Work instruction: Return all lines in the material below that contain "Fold".

Data shown:

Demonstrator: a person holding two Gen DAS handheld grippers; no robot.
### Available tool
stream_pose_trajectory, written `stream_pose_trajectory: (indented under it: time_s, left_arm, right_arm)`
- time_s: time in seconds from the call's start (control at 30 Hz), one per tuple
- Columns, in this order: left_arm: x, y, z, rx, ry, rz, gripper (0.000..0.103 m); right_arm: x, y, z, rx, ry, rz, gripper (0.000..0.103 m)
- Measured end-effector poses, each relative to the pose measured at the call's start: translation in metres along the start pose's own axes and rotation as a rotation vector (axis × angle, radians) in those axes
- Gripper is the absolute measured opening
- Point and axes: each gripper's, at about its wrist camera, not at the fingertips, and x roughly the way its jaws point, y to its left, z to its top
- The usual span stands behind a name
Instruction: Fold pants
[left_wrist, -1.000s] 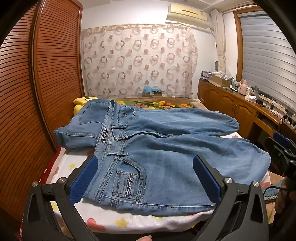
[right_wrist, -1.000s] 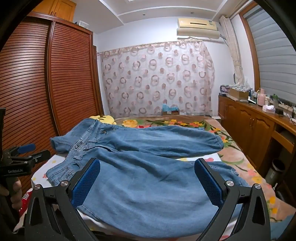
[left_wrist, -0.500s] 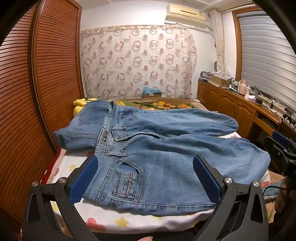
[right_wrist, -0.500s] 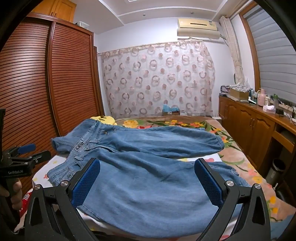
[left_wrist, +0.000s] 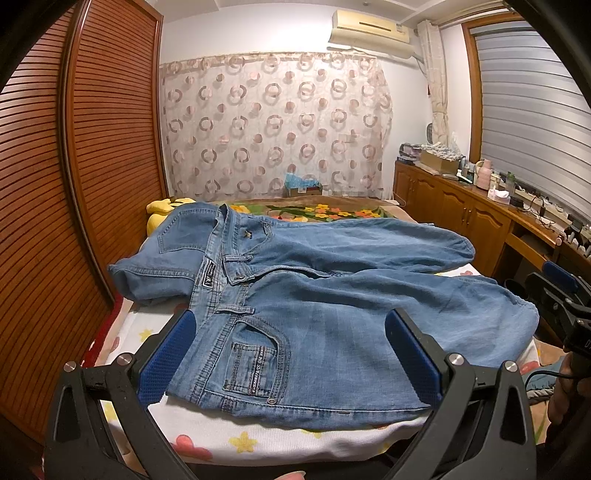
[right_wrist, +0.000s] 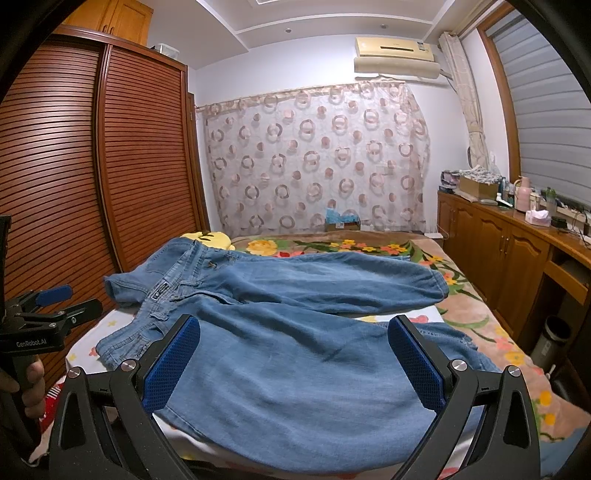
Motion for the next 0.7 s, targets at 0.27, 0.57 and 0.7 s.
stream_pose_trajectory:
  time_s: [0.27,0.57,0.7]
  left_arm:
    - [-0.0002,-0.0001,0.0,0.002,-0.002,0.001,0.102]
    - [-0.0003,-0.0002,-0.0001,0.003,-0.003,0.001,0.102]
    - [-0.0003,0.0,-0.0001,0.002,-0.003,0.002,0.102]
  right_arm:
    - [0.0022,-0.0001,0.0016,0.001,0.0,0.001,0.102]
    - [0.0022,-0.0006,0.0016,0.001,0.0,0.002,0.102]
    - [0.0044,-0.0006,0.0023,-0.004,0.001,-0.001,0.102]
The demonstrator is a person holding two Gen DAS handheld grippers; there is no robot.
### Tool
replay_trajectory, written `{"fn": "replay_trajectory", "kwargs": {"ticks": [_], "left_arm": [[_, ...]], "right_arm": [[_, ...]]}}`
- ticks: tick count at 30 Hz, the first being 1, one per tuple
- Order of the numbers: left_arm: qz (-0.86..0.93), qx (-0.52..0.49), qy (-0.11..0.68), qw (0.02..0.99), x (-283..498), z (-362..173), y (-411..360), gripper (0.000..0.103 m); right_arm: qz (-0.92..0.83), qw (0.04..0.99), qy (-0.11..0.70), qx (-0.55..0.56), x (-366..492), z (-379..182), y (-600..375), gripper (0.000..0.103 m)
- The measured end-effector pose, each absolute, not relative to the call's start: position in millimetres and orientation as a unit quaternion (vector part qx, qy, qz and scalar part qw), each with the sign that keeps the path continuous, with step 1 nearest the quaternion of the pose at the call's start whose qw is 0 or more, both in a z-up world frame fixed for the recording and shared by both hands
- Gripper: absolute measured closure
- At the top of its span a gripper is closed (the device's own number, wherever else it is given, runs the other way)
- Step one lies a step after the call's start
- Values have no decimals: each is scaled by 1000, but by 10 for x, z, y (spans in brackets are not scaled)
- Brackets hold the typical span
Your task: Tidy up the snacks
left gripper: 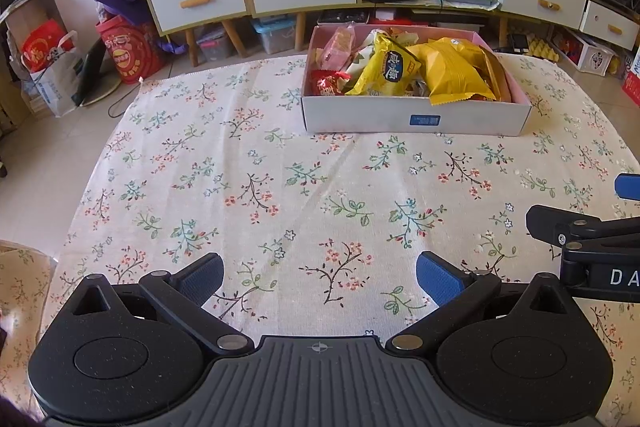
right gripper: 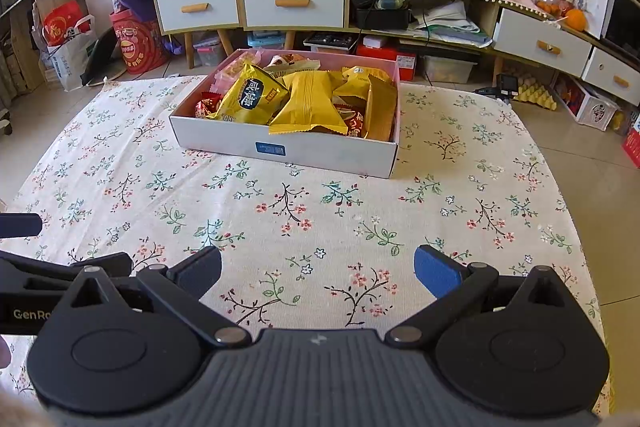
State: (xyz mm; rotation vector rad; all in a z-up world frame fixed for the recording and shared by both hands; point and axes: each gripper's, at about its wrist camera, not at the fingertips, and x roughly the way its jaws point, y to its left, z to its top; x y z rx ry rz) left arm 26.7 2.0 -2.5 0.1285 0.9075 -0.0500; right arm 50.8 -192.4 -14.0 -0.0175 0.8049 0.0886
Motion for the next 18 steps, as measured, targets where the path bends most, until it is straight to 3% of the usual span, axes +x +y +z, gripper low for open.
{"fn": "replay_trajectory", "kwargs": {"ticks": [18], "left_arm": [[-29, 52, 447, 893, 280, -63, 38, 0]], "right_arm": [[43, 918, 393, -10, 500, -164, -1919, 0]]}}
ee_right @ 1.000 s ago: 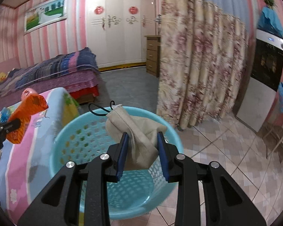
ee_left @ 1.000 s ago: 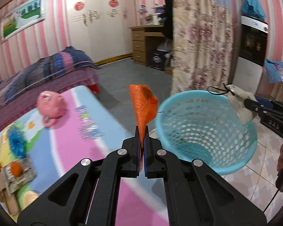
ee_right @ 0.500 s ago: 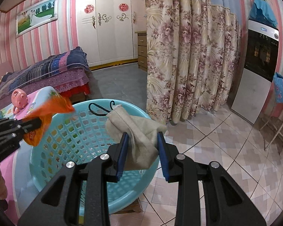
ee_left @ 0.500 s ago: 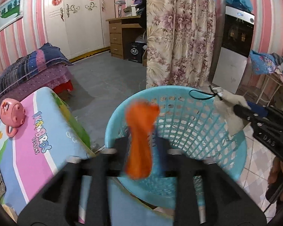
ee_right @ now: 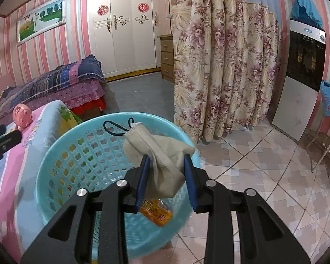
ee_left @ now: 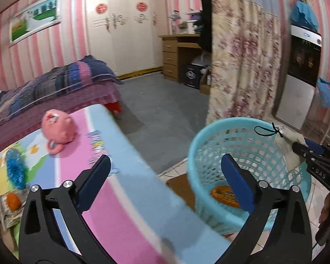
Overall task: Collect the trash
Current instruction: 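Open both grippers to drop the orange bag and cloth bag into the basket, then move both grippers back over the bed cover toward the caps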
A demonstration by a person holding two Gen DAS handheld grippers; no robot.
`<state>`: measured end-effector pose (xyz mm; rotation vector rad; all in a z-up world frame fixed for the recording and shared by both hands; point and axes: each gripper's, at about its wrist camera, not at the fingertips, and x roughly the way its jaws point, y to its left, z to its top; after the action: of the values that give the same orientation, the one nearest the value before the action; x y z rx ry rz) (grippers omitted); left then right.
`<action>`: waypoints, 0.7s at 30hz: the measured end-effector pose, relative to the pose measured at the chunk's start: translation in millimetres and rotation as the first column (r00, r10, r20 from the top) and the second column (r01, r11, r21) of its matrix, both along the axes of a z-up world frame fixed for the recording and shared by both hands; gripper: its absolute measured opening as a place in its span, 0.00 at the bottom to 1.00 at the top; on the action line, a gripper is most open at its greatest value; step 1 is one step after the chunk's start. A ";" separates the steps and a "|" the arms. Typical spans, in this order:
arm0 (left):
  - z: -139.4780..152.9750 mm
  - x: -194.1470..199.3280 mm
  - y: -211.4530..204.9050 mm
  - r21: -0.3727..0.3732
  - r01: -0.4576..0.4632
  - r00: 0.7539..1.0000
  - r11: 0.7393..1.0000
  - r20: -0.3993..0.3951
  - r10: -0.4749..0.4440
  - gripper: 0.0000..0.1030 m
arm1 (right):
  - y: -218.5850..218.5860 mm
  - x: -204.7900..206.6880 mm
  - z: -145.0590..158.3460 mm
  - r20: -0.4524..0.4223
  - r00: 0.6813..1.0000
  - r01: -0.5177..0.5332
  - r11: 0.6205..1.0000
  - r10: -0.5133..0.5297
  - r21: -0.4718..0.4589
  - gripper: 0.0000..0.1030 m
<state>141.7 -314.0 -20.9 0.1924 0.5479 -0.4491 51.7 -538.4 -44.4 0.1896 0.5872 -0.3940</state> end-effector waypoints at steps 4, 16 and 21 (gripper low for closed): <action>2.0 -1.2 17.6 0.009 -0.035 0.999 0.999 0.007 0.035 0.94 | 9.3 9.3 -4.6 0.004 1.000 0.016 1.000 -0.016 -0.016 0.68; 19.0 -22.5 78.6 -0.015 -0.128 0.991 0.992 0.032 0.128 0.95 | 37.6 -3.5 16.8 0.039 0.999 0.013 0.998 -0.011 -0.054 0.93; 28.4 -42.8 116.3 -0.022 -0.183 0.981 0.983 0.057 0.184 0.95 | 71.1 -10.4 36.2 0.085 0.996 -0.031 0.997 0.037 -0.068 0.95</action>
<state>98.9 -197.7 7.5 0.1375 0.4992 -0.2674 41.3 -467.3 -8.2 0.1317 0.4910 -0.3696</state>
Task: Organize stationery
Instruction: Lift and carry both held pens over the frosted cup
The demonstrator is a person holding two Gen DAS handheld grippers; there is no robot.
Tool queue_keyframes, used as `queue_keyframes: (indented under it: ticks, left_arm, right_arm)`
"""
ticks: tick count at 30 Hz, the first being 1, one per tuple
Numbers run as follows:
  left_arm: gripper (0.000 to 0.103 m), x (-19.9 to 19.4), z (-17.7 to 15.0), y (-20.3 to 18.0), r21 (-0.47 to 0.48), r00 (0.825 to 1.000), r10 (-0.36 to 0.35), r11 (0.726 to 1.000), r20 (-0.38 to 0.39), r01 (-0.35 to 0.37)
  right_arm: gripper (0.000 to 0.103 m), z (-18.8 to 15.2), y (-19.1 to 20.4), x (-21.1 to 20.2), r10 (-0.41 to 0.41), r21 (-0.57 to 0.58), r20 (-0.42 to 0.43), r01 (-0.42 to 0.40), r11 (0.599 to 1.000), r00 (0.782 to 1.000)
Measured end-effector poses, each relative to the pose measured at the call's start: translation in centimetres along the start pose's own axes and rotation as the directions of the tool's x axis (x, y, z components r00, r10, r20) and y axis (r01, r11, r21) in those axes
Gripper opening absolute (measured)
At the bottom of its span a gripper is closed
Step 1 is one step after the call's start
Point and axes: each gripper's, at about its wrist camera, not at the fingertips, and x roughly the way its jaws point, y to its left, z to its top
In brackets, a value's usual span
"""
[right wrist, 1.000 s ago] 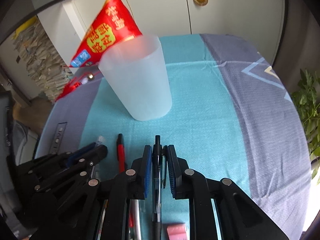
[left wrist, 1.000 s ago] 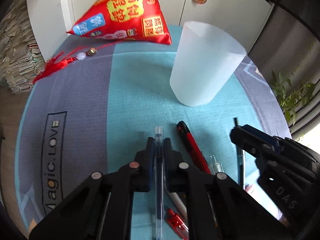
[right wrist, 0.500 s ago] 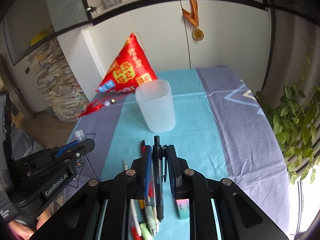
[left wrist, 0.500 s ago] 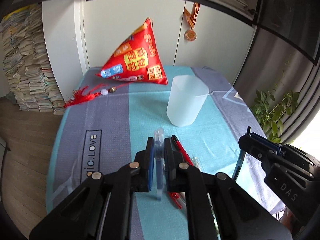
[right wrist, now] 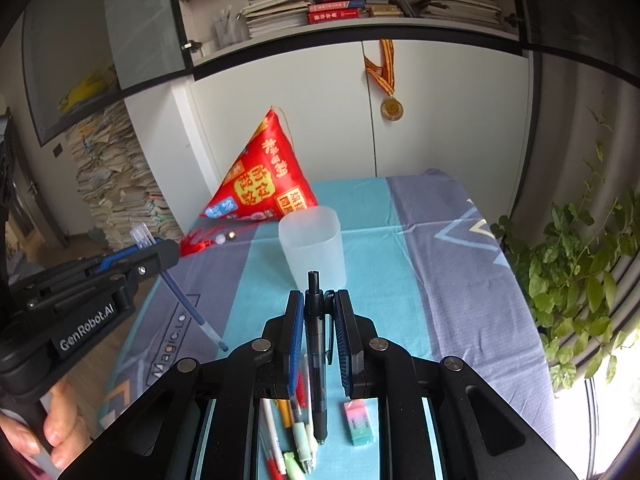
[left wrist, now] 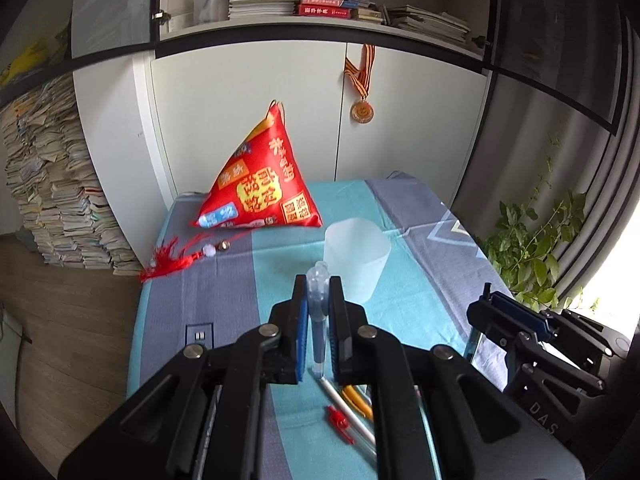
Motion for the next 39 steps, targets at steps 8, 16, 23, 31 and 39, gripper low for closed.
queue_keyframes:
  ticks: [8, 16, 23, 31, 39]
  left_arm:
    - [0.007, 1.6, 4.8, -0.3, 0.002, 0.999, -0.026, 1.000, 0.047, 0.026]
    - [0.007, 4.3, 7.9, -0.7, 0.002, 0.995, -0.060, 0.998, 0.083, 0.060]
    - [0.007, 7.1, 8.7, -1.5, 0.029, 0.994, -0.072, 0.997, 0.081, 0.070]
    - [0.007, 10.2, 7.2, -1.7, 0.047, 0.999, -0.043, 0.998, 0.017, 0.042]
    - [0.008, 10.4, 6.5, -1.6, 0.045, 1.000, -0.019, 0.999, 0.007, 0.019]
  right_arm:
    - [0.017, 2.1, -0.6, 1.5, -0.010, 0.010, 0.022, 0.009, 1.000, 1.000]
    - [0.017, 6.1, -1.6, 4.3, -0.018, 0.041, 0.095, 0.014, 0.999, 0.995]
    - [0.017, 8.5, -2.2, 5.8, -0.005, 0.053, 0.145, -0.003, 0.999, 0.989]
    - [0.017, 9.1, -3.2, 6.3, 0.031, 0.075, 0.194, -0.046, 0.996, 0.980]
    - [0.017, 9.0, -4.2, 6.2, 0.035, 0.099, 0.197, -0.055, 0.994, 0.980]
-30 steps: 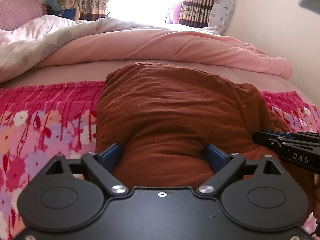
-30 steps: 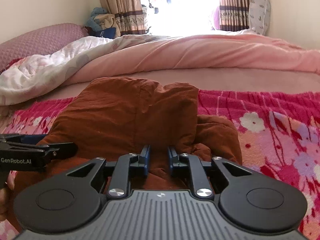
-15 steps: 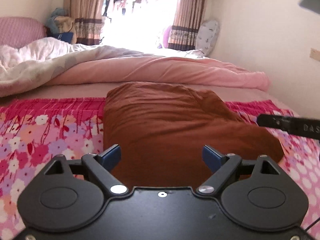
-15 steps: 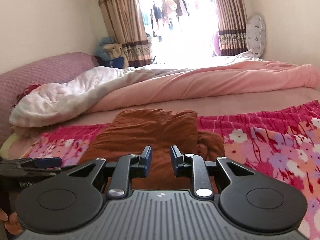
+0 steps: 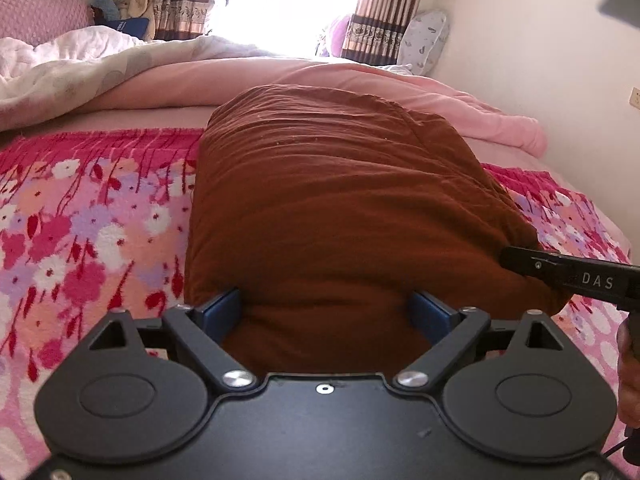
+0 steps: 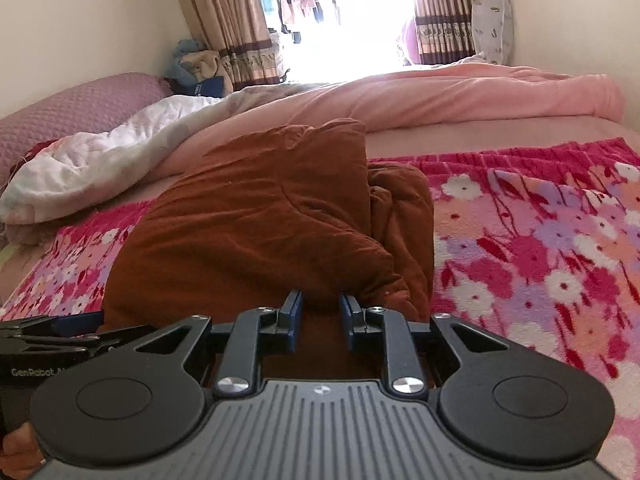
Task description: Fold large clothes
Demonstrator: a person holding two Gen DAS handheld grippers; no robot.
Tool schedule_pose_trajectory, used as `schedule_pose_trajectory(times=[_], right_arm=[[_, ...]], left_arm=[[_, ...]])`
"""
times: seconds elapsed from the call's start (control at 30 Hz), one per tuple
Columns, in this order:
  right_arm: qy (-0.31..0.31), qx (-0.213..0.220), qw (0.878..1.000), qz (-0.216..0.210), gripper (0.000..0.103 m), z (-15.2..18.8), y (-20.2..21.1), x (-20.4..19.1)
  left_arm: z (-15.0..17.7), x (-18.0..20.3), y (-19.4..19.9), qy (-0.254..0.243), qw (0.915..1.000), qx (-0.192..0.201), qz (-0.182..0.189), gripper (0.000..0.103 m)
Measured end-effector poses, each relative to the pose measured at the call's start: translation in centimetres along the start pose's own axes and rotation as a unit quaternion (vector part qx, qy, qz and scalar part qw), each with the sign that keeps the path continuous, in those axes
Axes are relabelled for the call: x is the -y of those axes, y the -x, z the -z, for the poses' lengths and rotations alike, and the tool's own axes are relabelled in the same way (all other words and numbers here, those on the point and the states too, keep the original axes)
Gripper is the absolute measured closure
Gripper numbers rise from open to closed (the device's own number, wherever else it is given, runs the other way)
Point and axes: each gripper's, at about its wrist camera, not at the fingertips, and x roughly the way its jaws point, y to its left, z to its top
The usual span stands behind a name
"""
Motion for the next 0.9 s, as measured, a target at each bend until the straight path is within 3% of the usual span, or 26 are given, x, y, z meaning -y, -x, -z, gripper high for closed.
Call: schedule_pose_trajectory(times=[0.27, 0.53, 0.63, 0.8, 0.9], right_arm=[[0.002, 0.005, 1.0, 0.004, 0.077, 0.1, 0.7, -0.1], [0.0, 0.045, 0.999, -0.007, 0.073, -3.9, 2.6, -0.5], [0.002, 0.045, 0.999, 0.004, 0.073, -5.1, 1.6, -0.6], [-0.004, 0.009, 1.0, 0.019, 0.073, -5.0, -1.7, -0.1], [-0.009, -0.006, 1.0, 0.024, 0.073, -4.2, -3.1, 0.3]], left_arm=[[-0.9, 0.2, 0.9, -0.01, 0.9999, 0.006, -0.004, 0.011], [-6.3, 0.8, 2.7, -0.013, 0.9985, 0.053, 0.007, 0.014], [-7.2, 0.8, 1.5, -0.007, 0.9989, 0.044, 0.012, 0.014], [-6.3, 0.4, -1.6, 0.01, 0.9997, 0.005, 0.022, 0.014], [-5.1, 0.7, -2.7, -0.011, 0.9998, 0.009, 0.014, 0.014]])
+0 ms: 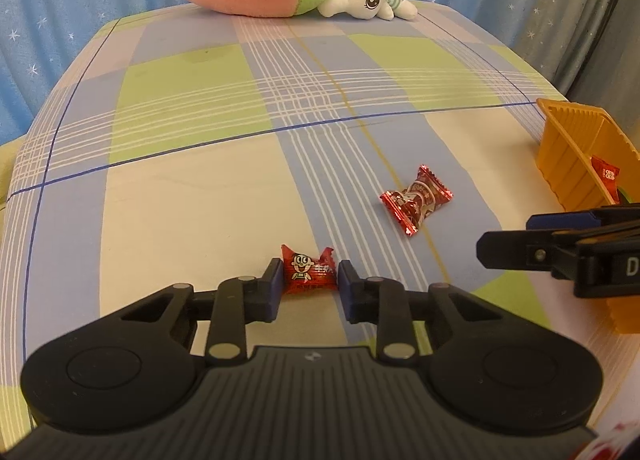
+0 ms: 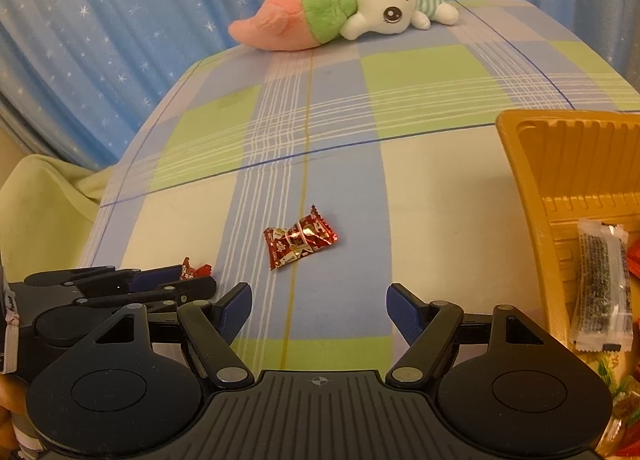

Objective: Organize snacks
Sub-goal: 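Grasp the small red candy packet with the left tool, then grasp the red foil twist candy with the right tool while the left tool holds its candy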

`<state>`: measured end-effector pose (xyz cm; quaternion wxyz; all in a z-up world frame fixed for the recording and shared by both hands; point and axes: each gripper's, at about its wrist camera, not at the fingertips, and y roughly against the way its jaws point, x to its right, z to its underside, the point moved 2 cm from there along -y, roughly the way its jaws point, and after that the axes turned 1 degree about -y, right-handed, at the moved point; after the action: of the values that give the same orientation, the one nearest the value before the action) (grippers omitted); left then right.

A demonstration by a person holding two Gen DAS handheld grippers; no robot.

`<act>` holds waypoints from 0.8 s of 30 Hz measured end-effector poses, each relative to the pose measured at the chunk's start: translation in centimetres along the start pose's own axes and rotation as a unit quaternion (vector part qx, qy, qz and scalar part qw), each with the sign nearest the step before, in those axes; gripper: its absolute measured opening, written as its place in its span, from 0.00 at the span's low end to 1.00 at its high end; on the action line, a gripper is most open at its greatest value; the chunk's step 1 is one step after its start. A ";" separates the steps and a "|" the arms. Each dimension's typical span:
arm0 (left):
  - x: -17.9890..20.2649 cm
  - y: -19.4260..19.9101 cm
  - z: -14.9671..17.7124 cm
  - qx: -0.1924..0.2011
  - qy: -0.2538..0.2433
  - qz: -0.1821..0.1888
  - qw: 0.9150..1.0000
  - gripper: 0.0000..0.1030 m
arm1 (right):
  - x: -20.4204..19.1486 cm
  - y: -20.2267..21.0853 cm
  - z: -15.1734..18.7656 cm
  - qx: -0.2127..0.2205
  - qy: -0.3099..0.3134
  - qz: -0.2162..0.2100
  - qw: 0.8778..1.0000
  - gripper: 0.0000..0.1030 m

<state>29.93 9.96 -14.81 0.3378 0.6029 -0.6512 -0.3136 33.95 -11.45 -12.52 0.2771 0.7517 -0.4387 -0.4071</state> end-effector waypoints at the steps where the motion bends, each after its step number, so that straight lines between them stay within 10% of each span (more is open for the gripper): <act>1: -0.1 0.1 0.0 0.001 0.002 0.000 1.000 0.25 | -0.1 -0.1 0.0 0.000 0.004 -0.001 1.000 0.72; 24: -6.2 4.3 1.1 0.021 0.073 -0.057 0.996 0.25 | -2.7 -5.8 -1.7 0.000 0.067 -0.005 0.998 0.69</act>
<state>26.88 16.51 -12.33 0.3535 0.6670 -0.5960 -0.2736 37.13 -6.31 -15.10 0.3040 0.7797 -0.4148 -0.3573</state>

Written response:
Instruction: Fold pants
Task description: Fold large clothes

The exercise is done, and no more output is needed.